C’è qualcosa di magico nelle cose del mondo che si ripetono, nei cicli che si ripresentano, come quelli della luna e delle donne.
La notte che insegue il giorno, la sveglia che gracchia inviperita, i libri cominciati e mai terminati che si impilano sul comodino. I litigi feroci che si risolvono con uno sguardo di complicità, un mesto “mi dispiace” o una formale stretta di mano. 𝑀𝑎𝑚𝑚𝑎, ℎ𝑜 𝑝𝑒𝑟𝑠𝑜 𝑙’𝑎𝑒𝑟𝑒𝑜! e 𝑈𝑛𝑎 𝑝𝑜𝑙𝑡𝑟𝑜𝑛𝑎 𝑝𝑒𝑟 𝑑𝑢𝑒 dal primo dicembre al sei gennaio. Gli arcobaleni che abbracciano la pioggia, la spia della benzina che lampeggia festosa, i grembiuli bianchi con le macchie indelebili. I mendicanti con la mano tesa, il ragazzo insistente, col borsone nero in spalla, che vende calzini e cerotti. L’uomo che vuole a tutti i costi rifilarmi la rosa mentre sono a cena al ristorante.
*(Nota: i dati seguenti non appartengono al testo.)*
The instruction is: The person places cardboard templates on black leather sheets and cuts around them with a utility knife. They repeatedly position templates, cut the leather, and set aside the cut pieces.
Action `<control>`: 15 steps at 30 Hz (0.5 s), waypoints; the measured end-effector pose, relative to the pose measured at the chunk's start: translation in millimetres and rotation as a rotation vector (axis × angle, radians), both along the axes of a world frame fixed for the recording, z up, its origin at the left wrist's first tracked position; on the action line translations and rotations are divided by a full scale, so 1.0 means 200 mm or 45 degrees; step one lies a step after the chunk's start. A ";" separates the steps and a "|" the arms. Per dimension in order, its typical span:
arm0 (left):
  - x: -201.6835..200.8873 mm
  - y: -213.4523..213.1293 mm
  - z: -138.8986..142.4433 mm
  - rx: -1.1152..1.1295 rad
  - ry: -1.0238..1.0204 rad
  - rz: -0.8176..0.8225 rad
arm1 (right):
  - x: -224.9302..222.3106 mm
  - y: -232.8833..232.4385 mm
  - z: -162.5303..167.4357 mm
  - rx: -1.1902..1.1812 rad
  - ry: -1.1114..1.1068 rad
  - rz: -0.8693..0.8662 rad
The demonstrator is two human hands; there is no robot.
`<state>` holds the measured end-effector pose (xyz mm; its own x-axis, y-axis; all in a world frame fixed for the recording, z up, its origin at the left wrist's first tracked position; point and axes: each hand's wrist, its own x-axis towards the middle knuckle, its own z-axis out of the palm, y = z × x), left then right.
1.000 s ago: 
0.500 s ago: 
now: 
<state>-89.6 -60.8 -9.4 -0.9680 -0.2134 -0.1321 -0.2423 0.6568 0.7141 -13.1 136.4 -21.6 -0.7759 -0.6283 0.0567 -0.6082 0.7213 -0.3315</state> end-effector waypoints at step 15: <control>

I conti correnti a secco, il “non ho niente da mettere” con gli armadi zeppi, il “Mamma, andiamo al parchetto?” con il vestito lindo e pinto della domenica. Le luci di Natale, le vacanze al mare, gli acquazzoni improcrastinabili quando è il momento di uscire. Emilio che ogni mattina vuole offrirmi il caffè. Il jingle storico “profumo d’intesa” canticchiata con mio fratello ogni volta che mamma pronuncia la parola malizia.
C’è qualcosa di magico, di inspiegabile in tutte quelle cose che mi fanno esclamare “Lo sapevo!”, in tutte quelle cose che mi aspetto.

E anche in quelle che non mi aspetto. Per esempio, nei raggi di sole temerari che filtrano attraverso le nubi strette come in schieramento antisommossa.